If an individual donates to a charity a product of value that the charity sells at lower than the face value to raise funds, may the donor write off the face value of the product donated?
The general rule is that if an individual donor makes a gift of personal property that a charity does not use in its charitable program, the donor is able to deduct only the lower of the donor’s cost or the fair market value of the item. Since the charity is selling the property to raise funds, it is not considered to be using the product in its charitable program. Therefore, the donor can deduct only the donor’s cost or fair market value, whichever is lower.
The IRS does not assume that what the charity sells the item for is necessarily the fair market value of the item, especially if it sells the product at a charity auction where the market exposure is very thin. The IRS will usually look to the published fair market value of the item, particularly if similar items continue to be sold in the marketplace. A ticket to a game of your local baseball team that has a face value of $40, for example, would probably be considered as having that value if such tickets are still being sold by the team for $40, even if the team is in last place and season ticket holders would be happy to get $15 if they could sell their seats for that much. If the donor paid $40 for the ticket, the donor could only deduct the lower of what the donor paid or fair market value, which probably would be considered $40 no matter what the charity sold them for. If the donor bought the tickets as part of a season ticket program that cost only $37.50 for each ticket, the deduction ¬would be $37.50. If the team had a sudden change in fortune and whisked through the playoffs to the World Series so that the tickets were selling for $500 each, the donor would still be limited to a $37.50 deduction.
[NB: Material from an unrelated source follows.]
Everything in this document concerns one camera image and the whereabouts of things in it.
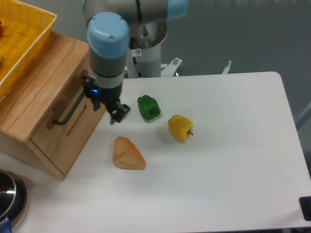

The same rule would apply to a new $1000 laptop computer that the donor bought from the store at a special one-day 15% off sale for $850. If the donor gave the computer to the charity the next day for it to sell, the deduction would be the $850 cost basis, not its $1000 fair market value. If the donor bought the computer for $1000 but the seller permanently reduced the price to $850, and the donor then gave the computer to the charity, the deduction would be the $850 fair market value, not the $1000 cost basis. The IRS is not likely to care what the charity got for its sale of the computer.
It might be different if a donor had bought a “Picasso” painting for $1 million and donated it to charity for sale after it was discovered to be a forgery valued by experts at only $10,000. The IRS would have a serious interest in its then-current fair market value in a case like that (which the donor would have to substantiate with a qualified appraisal), but most cases are not like that.
There are special rules for cars, boats or airplanes, intellectual property, art, business inventory and other types of gifts that don’t seem to be at play here. Just remember generally, personal property not used in the charity’s program normally justifies a deduction only for the lower of the donor’s cost or fair market value.